**TASK PROMPT:**
Your reply should hold only the lines from the one containing "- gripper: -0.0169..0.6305" to the final line of the listing below, restated word for word.

[Start of Attachment]

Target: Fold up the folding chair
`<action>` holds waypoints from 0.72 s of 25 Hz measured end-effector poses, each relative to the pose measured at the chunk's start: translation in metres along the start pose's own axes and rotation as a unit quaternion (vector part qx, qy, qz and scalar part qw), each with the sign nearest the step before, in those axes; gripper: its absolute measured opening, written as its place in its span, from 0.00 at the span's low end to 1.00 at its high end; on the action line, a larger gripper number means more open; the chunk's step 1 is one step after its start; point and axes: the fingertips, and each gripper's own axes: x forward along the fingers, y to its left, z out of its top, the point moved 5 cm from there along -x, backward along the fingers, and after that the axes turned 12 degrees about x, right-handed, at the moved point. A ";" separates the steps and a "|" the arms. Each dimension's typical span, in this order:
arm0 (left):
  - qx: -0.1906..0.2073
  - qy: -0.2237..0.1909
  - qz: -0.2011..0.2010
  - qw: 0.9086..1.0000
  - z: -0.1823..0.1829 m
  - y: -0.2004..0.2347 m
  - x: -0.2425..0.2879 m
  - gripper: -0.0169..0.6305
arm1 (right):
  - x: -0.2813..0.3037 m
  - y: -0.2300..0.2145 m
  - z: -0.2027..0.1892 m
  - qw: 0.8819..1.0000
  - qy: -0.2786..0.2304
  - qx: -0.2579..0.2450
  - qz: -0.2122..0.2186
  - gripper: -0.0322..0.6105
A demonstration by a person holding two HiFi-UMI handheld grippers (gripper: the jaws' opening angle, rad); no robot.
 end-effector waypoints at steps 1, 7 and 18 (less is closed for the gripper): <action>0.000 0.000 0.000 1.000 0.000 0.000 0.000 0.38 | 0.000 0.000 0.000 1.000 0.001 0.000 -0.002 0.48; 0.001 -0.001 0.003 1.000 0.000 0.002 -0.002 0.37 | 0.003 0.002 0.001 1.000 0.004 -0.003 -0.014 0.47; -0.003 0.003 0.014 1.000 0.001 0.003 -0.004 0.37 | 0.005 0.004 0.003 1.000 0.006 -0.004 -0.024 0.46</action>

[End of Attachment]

**ANSWER SECTION:**
  - gripper: -0.0169..0.6305
arm1 (right):
  - x: -0.2813..0.3037 m
  - y: -0.2300..0.2145 m
  - z: -0.2027..0.1892 m
  - qw: 0.8819..1.0000
  - qy: -0.2786..0.2304
  - qx: -0.2579..0.2450
  - qz: -0.2122..0.2186
  - gripper: -0.0322..0.6105
A demonstration by a person holding two HiFi-UMI handheld grippers (gripper: the jaws' opening angle, rad); no robot.
 end-effector waypoints at steps 1, 7 and 18 (less is closed for the gripper): <action>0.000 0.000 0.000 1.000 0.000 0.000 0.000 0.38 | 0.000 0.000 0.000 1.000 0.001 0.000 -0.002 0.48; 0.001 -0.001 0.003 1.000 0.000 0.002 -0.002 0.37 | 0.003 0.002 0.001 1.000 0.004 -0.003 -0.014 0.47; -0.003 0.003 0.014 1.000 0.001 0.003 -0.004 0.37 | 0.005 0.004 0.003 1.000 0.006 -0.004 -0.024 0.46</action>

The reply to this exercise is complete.